Re: Massive import in Django database

2014-06-12 Thread Erik Cederstrand
Den 11/06/2014 kl. 15.14 skrev John Carlo :

> Hello everybody,
> 
> I've fallen in love with Django two years ago and I've been using it for my 
> job projects. In the past I found very useful information in this group, so a 
> big thank you guys!
> 
> I have a little doubt.
> I have to import in Django db (sqlite for local development, mySql on the 
> server) about 1.000.000 xml documents.
> 
> The model class is the following:
> 
> class Doc(models.Model):
> doc_code =  models.CharField(max_length=20, unique=True, 
> primary_key=True, db_index = True) 
> doc_text = models.TextField(null=True, blank=True) 
> related_doc= models.ManyToManyField('self', null=True, blank=True, 
> db_index = True) 
> 
> From what I know bulk insertion is not possibile because I have a 
> ManyToManyField relation.

Actually, you *can* bulk insert. You just have to extract the m2m relation into 
an intermediate model 
(https://docs.djangoproject.com/en/dev/topics/db/models/#extra-fields-on-many-to-many-relationships).
 Bulk insert Doc instances first, then the related_doc relations. But if it's a 
one-time import job, then just start it Friday afternoon and skip the extra 
complexity.

Erik

-- 
You received this message because you are subscribed to the Google Groups 
"Django users" group.
To unsubscribe from this group and stop receiving emails from it, send an email 
to django-users+unsubscr...@googlegroups.com.
To post to this group, send email to django-users@googlegroups.com.
Visit this group at http://groups.google.com/group/django-users.
To view this discussion on the web visit 
https://groups.google.com/d/msgid/django-users/4CFD77B4-D577-493B-B6E7-01219F5CF23D%40cederstrand.dk.
For more options, visit https://groups.google.com/d/optout.
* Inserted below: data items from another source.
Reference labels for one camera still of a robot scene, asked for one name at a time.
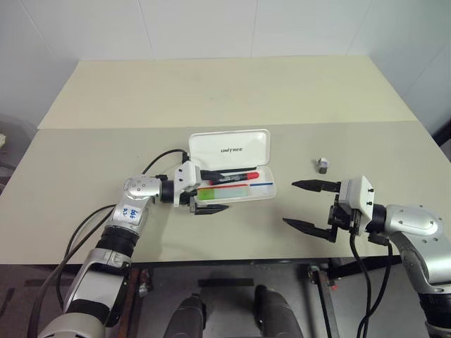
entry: floor
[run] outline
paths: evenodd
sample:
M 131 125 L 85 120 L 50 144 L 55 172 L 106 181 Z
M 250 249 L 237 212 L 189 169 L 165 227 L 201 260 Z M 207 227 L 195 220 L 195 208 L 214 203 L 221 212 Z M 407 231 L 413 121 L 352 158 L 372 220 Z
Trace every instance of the floor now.
M 48 275 L 43 268 L 0 265 L 0 337 L 22 338 L 33 299 Z M 379 288 L 382 270 L 371 272 L 373 288 Z M 199 280 L 227 279 L 243 286 L 199 287 Z M 72 277 L 63 278 L 63 292 Z M 142 300 L 137 336 L 162 337 L 173 311 L 191 295 L 200 293 L 207 306 L 205 338 L 258 337 L 252 304 L 254 288 L 264 284 L 280 292 L 292 306 L 304 336 L 326 337 L 316 285 L 309 283 L 305 265 L 213 265 L 161 267 L 153 271 L 154 290 Z M 331 291 L 340 336 L 355 337 L 364 312 L 365 287 L 361 275 L 338 280 Z M 54 289 L 50 289 L 41 315 L 41 327 L 60 314 Z M 368 337 L 427 337 L 424 314 L 401 265 L 393 268 L 388 289 L 371 318 Z

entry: blue line
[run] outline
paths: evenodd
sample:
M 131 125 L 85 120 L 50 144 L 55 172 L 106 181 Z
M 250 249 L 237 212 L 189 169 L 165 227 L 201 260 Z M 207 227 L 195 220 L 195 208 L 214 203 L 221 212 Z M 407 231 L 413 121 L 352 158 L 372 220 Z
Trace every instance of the blue line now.
M 273 185 L 273 182 L 268 182 L 268 183 L 253 183 L 253 184 L 249 184 L 250 187 L 255 187 L 257 185 Z

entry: table
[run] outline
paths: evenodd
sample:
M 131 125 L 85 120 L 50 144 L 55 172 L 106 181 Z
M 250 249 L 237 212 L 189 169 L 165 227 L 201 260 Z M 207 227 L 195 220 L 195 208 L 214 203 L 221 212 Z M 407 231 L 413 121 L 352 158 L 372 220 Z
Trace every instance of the table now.
M 208 94 L 201 93 L 214 88 L 219 94 L 224 89 L 225 78 L 218 76 L 221 62 L 224 73 L 235 68 L 236 73 L 241 71 L 239 83 L 243 85 L 230 85 L 228 98 L 211 104 Z M 262 75 L 256 69 L 266 69 L 266 62 L 270 74 L 285 69 L 284 76 L 260 82 Z M 196 87 L 195 75 L 204 79 L 209 74 L 202 70 L 203 63 L 209 71 L 214 64 L 216 73 L 208 86 L 200 81 Z M 87 214 L 117 202 L 127 177 L 140 173 L 167 149 L 186 148 L 194 132 L 269 130 L 269 166 L 276 197 L 232 204 L 208 216 L 189 214 L 183 207 L 155 206 L 136 247 L 136 262 L 351 256 L 346 232 L 340 232 L 337 243 L 331 244 L 308 237 L 281 220 L 285 216 L 326 226 L 333 194 L 315 194 L 290 185 L 301 179 L 338 181 L 363 174 L 376 188 L 376 203 L 423 204 L 451 224 L 450 163 L 368 58 L 161 61 L 161 65 L 163 74 L 148 78 L 145 74 L 158 69 L 154 61 L 79 63 L 0 196 L 0 263 L 58 263 L 70 234 Z M 294 82 L 293 71 L 309 76 Z M 171 92 L 154 83 L 166 73 L 172 74 L 168 80 L 173 83 Z M 187 88 L 197 96 L 185 96 Z M 251 101 L 237 99 L 246 96 L 245 90 L 249 97 L 255 95 Z M 264 104 L 257 104 L 257 96 Z M 180 114 L 180 102 L 191 99 L 194 108 L 186 106 L 189 113 Z M 284 104 L 274 113 L 279 99 Z M 160 113 L 166 104 L 170 109 Z M 129 114 L 123 117 L 120 112 L 127 106 Z M 238 121 L 218 118 L 229 108 L 237 109 L 230 113 L 240 117 Z M 248 115 L 242 114 L 246 108 Z M 330 160 L 326 175 L 314 170 L 313 160 L 320 156 Z M 172 175 L 179 161 L 178 155 L 169 156 L 151 173 Z M 84 261 L 100 231 L 72 263 Z M 446 233 L 450 236 L 449 227 Z M 363 237 L 358 238 L 357 249 L 362 256 L 385 254 L 384 248 Z

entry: red marker
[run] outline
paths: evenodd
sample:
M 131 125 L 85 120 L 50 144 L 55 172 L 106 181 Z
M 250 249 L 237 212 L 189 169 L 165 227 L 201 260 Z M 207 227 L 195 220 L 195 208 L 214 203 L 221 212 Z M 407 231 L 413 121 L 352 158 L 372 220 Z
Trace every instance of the red marker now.
M 231 176 L 224 176 L 216 181 L 210 181 L 211 185 L 231 183 L 231 182 L 239 182 L 239 181 L 247 181 L 253 180 L 254 178 L 259 178 L 260 174 L 257 171 L 247 174 L 236 174 Z

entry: black cable
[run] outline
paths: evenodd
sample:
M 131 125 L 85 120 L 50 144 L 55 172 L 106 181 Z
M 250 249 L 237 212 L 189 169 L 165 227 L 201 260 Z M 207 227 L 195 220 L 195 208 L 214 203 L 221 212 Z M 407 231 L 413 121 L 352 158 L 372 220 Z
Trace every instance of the black cable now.
M 392 266 L 392 261 L 393 261 L 393 248 L 392 248 L 392 244 L 388 243 L 387 244 L 388 247 L 388 255 L 387 255 L 387 265 L 385 266 L 385 274 L 383 276 L 383 280 L 382 280 L 382 284 L 381 284 L 381 289 L 379 290 L 379 294 L 378 294 L 378 298 L 376 299 L 376 301 L 374 302 L 373 306 L 371 307 L 371 310 L 369 311 L 368 314 L 366 314 L 362 320 L 360 321 L 359 324 L 359 329 L 357 330 L 357 336 L 360 337 L 360 333 L 362 332 L 362 328 L 364 326 L 364 323 L 369 320 L 369 318 L 373 315 L 374 312 L 376 312 L 376 309 L 378 308 L 379 304 L 382 301 L 383 298 L 383 294 L 385 292 L 385 289 L 387 288 L 387 283 L 388 283 L 388 278 L 390 277 L 390 270 L 391 270 L 391 266 Z
M 72 236 L 69 239 L 69 243 L 66 247 L 66 252 L 64 253 L 64 258 L 69 254 L 70 248 L 72 247 L 73 241 L 75 239 L 75 236 L 77 236 L 77 233 L 82 229 L 83 225 L 85 225 L 85 223 L 90 220 L 92 217 L 94 217 L 97 213 L 99 213 L 100 211 L 103 211 L 105 209 L 108 208 L 113 208 L 114 206 L 116 206 L 115 204 L 110 204 L 109 206 L 102 206 L 101 208 L 98 208 L 96 211 L 94 211 L 93 213 L 91 213 L 89 216 L 87 216 L 75 229 L 75 231 L 72 233 Z M 56 276 L 56 296 L 58 297 L 58 302 L 59 302 L 59 306 L 61 307 L 61 310 L 63 310 L 63 306 L 64 306 L 64 300 L 63 300 L 63 296 L 61 295 L 61 276 L 63 274 L 63 270 L 61 269 L 61 271 L 59 272 L 59 274 Z
M 152 167 L 155 164 L 155 162 L 157 162 L 163 156 L 166 156 L 166 155 L 171 154 L 171 153 L 178 153 L 178 152 L 184 153 L 184 154 L 187 153 L 183 149 L 172 149 L 172 150 L 165 151 L 161 155 L 158 155 L 151 163 L 149 163 L 149 165 L 142 171 L 141 175 L 144 175 L 145 173 L 147 173 L 147 171 L 149 171 L 150 167 Z
M 36 338 L 37 329 L 39 324 L 39 313 L 41 311 L 42 301 L 44 300 L 45 292 L 49 287 L 51 281 L 59 274 L 66 263 L 72 258 L 72 256 L 78 251 L 78 249 L 94 234 L 97 229 L 110 217 L 112 211 L 109 211 L 96 225 L 93 227 L 82 240 L 66 255 L 66 257 L 59 263 L 59 265 L 53 270 L 50 275 L 45 279 L 44 284 L 40 287 L 35 302 L 33 303 L 33 309 L 30 316 L 30 321 L 28 323 L 28 333 L 27 338 Z
M 365 317 L 366 320 L 364 321 L 364 338 L 366 338 L 366 333 L 368 332 L 368 322 L 369 322 L 369 311 L 371 310 L 371 280 L 369 279 L 368 270 L 366 269 L 363 260 L 360 258 L 359 254 L 357 253 L 357 250 L 355 248 L 355 233 L 352 233 L 350 235 L 350 247 L 352 251 L 352 255 L 354 255 L 355 260 L 357 261 L 357 264 L 359 264 L 360 270 L 362 270 L 365 280 L 366 280 L 366 311 L 365 311 Z

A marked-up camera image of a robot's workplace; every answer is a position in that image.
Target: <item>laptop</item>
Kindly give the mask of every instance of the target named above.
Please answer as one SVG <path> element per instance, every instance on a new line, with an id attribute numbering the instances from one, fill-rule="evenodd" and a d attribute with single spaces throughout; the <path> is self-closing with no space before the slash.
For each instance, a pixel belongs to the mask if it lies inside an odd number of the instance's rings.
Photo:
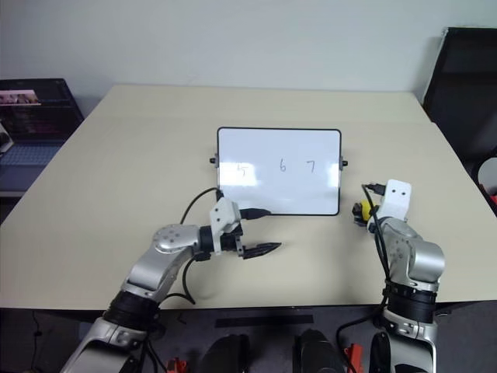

Re: Re: Massive import in Django database

2014-06-11 Thread moqianc...@gmail.com
Hi, John:
Sorry! The pseudo code write by me is not correct, and It's slow..   I will 
come back tonight. 

With Regards,
Qiancong,Mo

From: moqianc...@gmail.com
Date: 2014-06-11 23:47
To: django-users
Subject: Re: Massive import in Django database
Hi, John:
I think your code is right, except "Doc.object" should be "Doc.objects";

The following pseudo code maybe fater than what you write:

doc_map = {}
for each xml:
extract from the xml data -> mydoc_code, mydoc_text, myRelated_doc_codes
doc = Doc.objects.create(doc_code=mydoc_code, doc_text=mydoc_text)
doc_map[mydoc_code] = (doc, myRelated_doc_codes)
for (doc, rcodes) in doc_map.values():
for rcode in rcodes:
doc.related_doc.add(doc_map[rcode])
doc.save()

I have checked, It's okay;
The object have be cached in doc_map, and no need re-query related_codes for 
related_doc from database,  the speed should speed up.

With Regards.




moqianc...@gmail.com

From: John Carlo
Date: 2014-06-11 21:14
To: django-users
Subject: Massive import in Django database
Hello everybody, 


I've fallen in love with Django two years ago and I've been using it for my job 
projects. In the past I found very useful information in this group, so a big 
thank you guys!


I have a little doubt.
I have to import in Django db (sqlite for local development, mySql on the 
server) about 1.000.000 xml documents.


The model class is the following:


class Doc(models.Model):
doc_code =  models.CharField(max_length=20, unique=True, primary_key=True, 
db_index = True) 

doc_text = models.TextField(null=True, blank=True) 
related_doc= models.ManyToManyField('self', null=True, blank=True, db_index 
= True) 



>From what I know bulk insertion is not possibile because I have a 
>ManyToManyField relation.


So I have this simple loop (in pseudo code)


for each xml:
   extract from the xml  date-> mydoc_code, mydoc_text, myRelated_doc_codes


   myDoc = Doc.object.get_or_create(doc_code = mydoc_code)[0]
   myDoc.doc_text = mydoc_text
   
   for reldoc_code in myRelated_doc_codes:
myRelDoc =  Doc.object.get_or_create(doc_code = reldoc_code )[0]
myDoc.related_doc.add(myRelDoc )


  myDoc.save()




I'm doing it right? Do you have some suggestions, recommendation? I fear that 
since I have 1.000.000 docs to import, it will take a lt of time, 
especially during the get_or_create routines


thank you in advance everybody!


John








 
-- 
You received this message because you are subscribed to the Google Groups 
"Django users" group.
To unsubscribe from this group and stop receiving emails from it, send an email 
to django-users+unsubscr...@googlegroups.com.
To post to this group, send email to django-users@googlegroups.com.
Visit this group at http://groups.google.com/group/django-users.
To view this discussion on the web visit 
https://groups.google.com/d/msgid/django-users/5b88deaf-d806-4a64-9e8d-528d95599c80%40googlegroups.com.
For more options, visit https://groups.google.com/d/optout.

-- 
You received this message because you are subscribed to the Google Groups 
"Django users" group.
To unsubscribe from this group and stop receiving emails from it, send an email 
to django-users+unsubscr...@googlegroups.com.
To post to this group, send email to django-users@googlegroups.com.
Visit this group at http://groups.google.com/group/django-users.
To view this discussion on the web visit 
https://groups.google.com/d/msgid/django-users/2014061208110509465878%40gmail.com.
For more options, visit https://groups.google.com/d/optout.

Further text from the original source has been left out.